Task to complete:
Only the stretch below from the line holding "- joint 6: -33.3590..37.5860" through the line holding "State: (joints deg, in" should be restated, word for word and with both ends included; pictures stay out.

============

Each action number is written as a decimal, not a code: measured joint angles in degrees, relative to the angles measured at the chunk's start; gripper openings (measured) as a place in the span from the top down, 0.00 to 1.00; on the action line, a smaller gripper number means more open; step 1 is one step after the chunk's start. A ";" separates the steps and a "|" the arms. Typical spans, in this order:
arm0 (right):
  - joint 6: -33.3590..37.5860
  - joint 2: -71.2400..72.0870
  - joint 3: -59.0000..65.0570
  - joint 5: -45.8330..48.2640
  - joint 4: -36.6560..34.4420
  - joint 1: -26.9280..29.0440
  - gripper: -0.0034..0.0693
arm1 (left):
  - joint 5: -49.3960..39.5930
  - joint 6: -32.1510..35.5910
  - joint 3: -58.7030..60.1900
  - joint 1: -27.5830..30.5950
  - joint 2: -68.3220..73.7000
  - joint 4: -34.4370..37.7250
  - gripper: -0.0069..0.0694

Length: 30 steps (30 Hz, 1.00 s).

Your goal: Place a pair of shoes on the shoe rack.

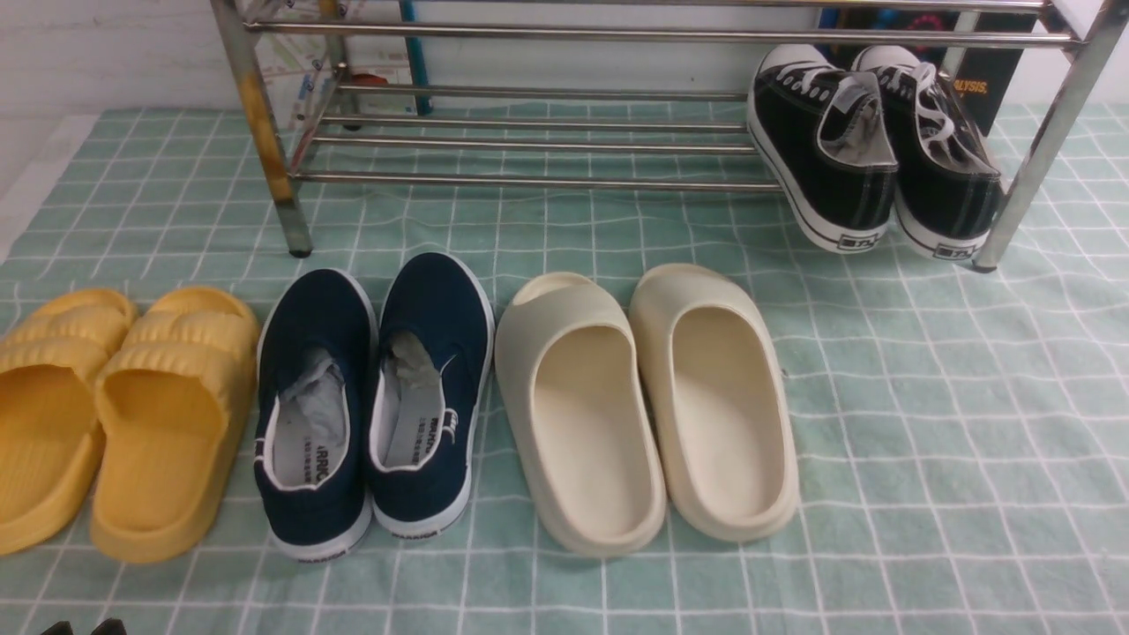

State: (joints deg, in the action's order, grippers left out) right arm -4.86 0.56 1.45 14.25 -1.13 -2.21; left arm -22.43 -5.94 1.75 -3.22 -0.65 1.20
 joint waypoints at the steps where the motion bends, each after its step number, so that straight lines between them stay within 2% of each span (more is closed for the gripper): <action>1: -0.20 0.00 0.00 2.63 0.19 0.37 0.95 | 0.00 0.00 0.00 0.00 0.00 0.00 0.60; 2: -0.31 0.00 -0.06 5.33 0.18 0.72 0.95 | 0.00 0.00 0.00 0.00 0.00 0.00 0.60; 8: -0.42 0.00 -0.45 7.56 -1.31 1.04 0.95 | 0.00 0.00 0.00 0.00 0.00 0.00 0.60; 30: -0.49 0.00 -0.52 7.86 -1.98 1.04 0.92 | 0.00 0.00 0.00 0.00 0.00 0.00 0.60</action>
State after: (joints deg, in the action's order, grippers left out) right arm -5.34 0.56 0.92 22.11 -3.11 -1.17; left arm -22.43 -5.94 1.75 -3.22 -0.65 1.20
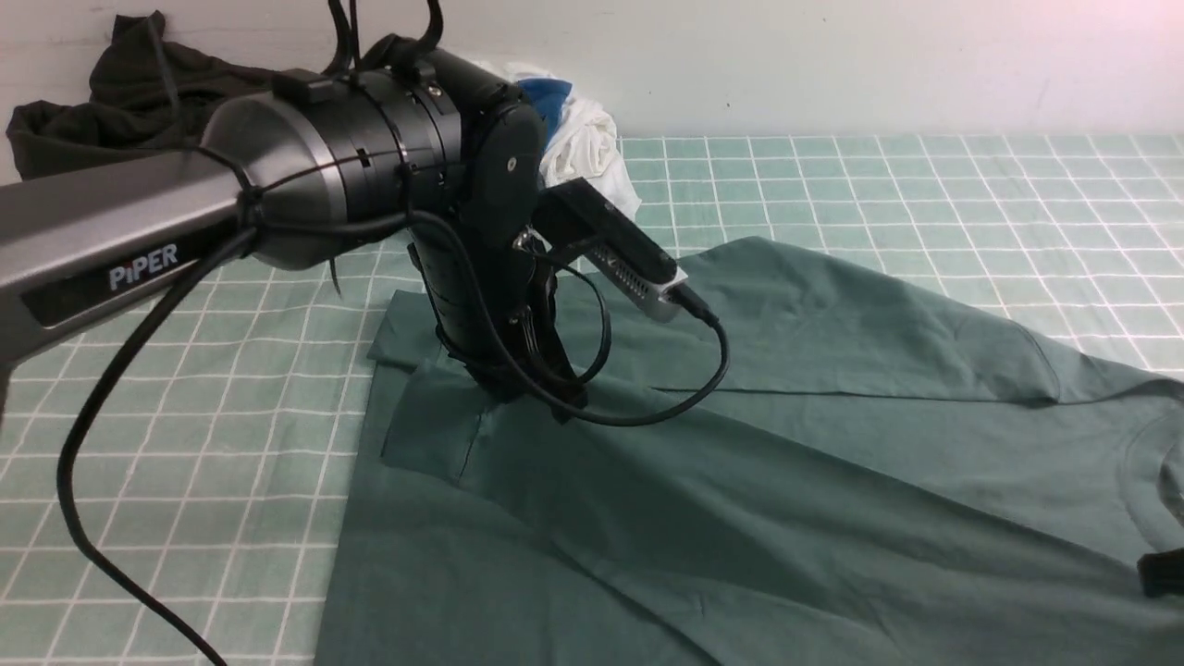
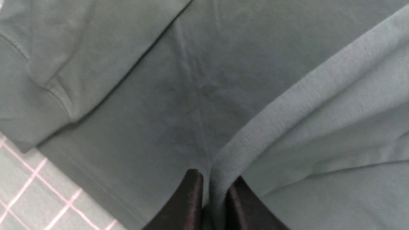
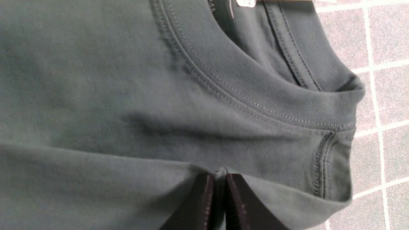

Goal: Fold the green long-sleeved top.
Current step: Use the left arm to drag and place the cuff at the centered position on the left edge of the fabric, then use the left arm to clamp the cuff farthest from it

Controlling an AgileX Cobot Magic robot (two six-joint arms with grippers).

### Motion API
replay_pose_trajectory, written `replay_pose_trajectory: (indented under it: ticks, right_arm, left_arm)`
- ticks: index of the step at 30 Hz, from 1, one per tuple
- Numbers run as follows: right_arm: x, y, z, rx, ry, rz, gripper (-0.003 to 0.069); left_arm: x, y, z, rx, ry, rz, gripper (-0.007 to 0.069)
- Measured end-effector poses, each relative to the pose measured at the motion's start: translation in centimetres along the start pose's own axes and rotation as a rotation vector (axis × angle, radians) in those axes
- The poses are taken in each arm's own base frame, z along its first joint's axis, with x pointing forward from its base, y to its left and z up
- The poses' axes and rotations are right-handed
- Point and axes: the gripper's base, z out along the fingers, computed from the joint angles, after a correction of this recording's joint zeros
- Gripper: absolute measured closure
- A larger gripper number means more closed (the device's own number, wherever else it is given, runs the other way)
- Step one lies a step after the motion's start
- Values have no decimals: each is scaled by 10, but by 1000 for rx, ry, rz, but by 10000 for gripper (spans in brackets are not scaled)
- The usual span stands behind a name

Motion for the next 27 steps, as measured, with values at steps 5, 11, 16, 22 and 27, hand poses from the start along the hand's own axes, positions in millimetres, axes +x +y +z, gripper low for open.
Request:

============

Answer space:
  - joint 6: -33.3590..37.5860
  - joint 2: -71.2400..72.0870
  - joint 3: -59.0000..65.0570
  - joint 5: -45.8330..48.2640
  - joint 4: -36.6560..34.4420
  - joint 1: -26.9280..29.0440
  - gripper: -0.0034..0.0693
arm1 (left):
  - joint 5: -49.3960..39.5930
  - joint 6: -32.1510..35.5910
  - joint 3: -58.7030..60.1900
  - joint 1: -27.5830..30.5950
  - joint 2: -68.3220..73.7000
  - joint 4: -34.4370..37.7250
  - gripper: -0.0069..0.0694

Length: 30 steps (30 Hz, 1.00 s).

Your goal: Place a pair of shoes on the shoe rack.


State: (joints deg, in the action's order, grippers left out) right arm -4.86 0.56 1.45 14.25 -1.13 -2.21; left arm -22.43 -5.94 1.75 -3.22 -0.65 1.20

With that, the output is done.